Publication year - 2004
Publication title -
journal of clinical periodontology
Language(s) - English
Resource type - Journals
SCImago Journal Rank - 3.456
H-Index - 151
eISSN - 1600-051X
pISSN - 0303-6979
DOI - 10.1111/j.1600-051x.2004.00582.x
Subject(s) - toothbrush , dentistry , dentifrice , medicine , oral hygiene , dental prophylaxis , orthodontics , calculus (dental) , brush , materials science , chemistry , inorganic chemistry , composite material , fluoride
Objectives: This parallel examiner blind study was designed to compare the results of professional brushing with an electric toothbrush (ETB, Braun Oral‐B 3D Excel) to a professional polish session. Material and Methods: For this study, 90 non‐dental students were selected.
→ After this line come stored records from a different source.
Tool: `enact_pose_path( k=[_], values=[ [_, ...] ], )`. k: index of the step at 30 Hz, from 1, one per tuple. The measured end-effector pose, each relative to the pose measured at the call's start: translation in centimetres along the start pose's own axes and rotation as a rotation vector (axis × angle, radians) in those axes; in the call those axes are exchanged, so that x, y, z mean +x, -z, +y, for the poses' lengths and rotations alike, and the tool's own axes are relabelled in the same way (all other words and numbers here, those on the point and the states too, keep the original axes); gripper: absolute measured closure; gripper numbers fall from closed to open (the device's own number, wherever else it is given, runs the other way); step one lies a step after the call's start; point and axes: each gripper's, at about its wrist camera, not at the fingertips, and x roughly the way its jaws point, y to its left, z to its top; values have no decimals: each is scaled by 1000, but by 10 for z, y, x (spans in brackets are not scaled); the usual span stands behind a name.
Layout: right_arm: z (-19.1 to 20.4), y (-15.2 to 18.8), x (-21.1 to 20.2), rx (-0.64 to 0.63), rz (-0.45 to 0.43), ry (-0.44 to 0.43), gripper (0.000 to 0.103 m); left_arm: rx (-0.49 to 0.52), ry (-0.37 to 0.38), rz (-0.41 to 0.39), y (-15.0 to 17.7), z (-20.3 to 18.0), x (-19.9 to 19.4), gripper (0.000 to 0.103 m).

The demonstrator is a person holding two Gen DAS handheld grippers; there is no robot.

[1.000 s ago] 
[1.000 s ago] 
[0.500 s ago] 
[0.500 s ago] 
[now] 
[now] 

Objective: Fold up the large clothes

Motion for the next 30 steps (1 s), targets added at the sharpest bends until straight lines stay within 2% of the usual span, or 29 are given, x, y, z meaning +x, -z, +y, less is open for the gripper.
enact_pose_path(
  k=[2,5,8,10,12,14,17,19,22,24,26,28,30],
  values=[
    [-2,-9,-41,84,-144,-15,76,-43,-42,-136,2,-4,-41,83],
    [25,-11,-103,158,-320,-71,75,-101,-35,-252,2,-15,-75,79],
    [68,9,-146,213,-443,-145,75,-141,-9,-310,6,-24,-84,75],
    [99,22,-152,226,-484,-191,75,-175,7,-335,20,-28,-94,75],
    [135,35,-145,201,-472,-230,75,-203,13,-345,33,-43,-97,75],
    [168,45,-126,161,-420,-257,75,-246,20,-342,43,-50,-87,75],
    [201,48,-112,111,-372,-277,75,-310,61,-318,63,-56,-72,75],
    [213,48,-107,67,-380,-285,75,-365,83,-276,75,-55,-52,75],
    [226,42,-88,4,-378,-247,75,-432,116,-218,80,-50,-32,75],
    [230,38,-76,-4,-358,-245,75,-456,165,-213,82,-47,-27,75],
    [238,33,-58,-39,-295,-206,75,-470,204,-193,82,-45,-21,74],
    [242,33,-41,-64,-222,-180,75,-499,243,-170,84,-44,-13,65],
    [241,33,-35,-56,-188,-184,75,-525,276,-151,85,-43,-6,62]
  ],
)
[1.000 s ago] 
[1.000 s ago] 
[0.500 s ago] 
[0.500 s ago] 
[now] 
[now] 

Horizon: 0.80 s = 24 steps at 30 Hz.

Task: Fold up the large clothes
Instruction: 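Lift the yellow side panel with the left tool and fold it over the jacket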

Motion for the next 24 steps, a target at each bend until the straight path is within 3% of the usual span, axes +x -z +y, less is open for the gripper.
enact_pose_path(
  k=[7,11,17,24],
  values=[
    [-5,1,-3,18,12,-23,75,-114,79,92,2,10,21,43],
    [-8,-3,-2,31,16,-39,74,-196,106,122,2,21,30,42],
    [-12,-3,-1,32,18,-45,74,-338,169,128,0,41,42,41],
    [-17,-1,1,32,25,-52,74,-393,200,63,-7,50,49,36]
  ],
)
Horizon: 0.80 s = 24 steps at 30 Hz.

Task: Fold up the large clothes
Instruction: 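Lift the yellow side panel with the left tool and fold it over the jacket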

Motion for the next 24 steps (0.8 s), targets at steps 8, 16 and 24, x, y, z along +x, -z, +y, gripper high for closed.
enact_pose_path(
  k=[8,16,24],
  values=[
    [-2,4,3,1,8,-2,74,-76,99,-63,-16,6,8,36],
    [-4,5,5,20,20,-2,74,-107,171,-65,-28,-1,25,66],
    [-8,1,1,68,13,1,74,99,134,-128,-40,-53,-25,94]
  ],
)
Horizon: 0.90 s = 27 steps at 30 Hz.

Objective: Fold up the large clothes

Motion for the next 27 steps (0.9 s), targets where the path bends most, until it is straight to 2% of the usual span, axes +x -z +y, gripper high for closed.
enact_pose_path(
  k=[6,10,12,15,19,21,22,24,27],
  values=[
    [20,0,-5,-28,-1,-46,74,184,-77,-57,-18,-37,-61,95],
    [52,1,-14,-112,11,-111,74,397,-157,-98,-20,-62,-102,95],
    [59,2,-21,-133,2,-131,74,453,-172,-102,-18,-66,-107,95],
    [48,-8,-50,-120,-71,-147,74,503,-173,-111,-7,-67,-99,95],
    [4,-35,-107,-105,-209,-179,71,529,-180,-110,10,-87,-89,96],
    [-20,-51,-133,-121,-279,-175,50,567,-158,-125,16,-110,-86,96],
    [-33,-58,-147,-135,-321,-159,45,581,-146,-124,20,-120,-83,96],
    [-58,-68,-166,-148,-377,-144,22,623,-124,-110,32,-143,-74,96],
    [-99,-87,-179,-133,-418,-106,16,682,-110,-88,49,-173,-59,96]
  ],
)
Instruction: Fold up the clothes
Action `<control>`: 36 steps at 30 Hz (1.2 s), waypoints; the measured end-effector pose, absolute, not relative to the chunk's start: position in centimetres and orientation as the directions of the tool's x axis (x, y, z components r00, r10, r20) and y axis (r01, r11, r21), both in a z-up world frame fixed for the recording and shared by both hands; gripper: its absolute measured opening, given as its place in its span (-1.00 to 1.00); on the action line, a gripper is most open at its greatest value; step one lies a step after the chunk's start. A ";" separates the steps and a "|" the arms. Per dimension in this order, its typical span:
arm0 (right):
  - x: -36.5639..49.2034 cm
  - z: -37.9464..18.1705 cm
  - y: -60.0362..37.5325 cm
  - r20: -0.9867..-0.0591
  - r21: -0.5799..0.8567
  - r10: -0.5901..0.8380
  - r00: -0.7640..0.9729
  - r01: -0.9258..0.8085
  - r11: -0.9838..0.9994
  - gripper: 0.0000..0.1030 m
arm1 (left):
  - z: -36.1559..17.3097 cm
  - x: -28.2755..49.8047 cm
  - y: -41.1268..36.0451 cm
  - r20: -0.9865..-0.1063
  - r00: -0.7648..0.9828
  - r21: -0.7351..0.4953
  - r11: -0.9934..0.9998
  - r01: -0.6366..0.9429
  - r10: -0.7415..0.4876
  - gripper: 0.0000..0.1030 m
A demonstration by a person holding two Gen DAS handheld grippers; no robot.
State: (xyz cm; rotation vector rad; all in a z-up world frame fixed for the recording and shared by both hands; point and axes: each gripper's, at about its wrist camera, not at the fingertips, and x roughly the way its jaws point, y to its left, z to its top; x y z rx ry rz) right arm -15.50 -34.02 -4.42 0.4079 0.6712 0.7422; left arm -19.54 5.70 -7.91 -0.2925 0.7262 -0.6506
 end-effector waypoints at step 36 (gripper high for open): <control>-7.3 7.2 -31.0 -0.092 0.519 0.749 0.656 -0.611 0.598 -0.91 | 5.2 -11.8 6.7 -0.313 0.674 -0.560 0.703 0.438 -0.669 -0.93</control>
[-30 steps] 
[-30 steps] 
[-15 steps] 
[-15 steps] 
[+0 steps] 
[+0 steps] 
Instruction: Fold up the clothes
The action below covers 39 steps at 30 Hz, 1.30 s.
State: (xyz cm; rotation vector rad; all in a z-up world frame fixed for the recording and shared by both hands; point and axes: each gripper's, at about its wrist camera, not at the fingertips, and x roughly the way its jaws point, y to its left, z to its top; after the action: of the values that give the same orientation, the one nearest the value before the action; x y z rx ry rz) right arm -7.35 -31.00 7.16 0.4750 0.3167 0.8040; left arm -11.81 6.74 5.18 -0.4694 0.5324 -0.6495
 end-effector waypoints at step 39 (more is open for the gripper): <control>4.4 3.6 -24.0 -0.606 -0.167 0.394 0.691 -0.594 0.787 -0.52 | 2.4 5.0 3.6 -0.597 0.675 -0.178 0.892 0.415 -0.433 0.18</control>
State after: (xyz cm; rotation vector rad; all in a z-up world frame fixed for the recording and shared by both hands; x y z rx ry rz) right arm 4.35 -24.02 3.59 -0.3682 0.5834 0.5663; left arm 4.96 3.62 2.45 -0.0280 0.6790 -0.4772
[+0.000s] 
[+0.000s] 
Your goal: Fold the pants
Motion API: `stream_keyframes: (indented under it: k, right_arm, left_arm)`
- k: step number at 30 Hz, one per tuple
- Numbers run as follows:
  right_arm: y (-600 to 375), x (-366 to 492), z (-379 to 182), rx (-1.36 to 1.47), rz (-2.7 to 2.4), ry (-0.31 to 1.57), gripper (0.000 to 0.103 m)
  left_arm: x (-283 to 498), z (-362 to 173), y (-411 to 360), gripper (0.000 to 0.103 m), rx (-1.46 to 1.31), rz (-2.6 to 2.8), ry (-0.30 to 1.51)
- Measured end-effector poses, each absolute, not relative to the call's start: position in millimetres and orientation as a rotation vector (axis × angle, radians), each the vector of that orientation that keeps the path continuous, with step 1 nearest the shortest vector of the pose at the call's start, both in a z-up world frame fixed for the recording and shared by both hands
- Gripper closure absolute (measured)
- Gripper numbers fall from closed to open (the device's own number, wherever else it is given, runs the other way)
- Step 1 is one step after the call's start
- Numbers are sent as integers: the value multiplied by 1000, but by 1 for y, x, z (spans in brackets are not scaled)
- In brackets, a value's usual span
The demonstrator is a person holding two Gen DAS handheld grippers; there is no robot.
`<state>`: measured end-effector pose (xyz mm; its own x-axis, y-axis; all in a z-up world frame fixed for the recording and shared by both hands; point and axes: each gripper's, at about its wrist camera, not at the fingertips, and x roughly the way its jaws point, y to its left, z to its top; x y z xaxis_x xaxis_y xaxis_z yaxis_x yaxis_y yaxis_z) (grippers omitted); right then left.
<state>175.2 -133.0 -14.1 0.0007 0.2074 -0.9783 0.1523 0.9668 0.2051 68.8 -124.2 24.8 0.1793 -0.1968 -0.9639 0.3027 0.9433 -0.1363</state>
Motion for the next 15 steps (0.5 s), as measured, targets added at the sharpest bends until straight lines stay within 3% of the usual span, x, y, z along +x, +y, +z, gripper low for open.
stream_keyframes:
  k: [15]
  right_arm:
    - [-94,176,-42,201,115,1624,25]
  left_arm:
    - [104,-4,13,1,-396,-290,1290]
All received a single oral prophylaxis where plaque and calculus were removed and the teeth were polished so that all subjects started with equally clean teeth. Approximately 4 weeks later the subjects received a new appointment prior to which they were asked to abstain from oral hygiene procedures for at least 48 h. At baseline the examiner (M.P.) evaluated the amount of dental plaque (Sillness & Löe) at six surfaces of each tooth. Subsequently, in the absence of this examiner, the subject's teeth were brushed or polished by a dental hygienist (Y.I.J.). Three groups were formed; the subjects in Group 1 received 10 min of polishing with a rubber cup/point using dentifrice as abrasive paste, in Group 2 subjects were brushed for 2 min with an ETB and dentifrice by the hygienist and in Group 3 brushing for 10 min was performed with an ETB and dentifrice. Care was taken to call upon the examiner always >10 min after her leaving the room so that she was unaware of the treatment. Electric brushing was carried out carefully following the contour of the teeth and turning the brush head separately in the direction of the mesial and distal aspect of each tooth in each approximal space. After finishing with the brushing/polishing, the examiner re‐evaluated the amount of remaining dental plaque. Results: The baseline plaque levels in Groups 1–3 were 1.54, 1.62 and 1.55, respectively. The reduction in plaque scores in Group 1 was 94.8% (±4.0), for Group 2 94.2% (±4.7) and for Group 3 99.4% (±0.5). The results in Group 3 were significantly better than in Groups 1 and 2. Explorative analysis revealed that these differences were due to a higher plaque removal from the approximal surfaces and molars. Conclusion: Two minutes of professional brushing with an ETB was as effective as 10 min of professional polishing. Whereas 10 min with an ETB was even more effective.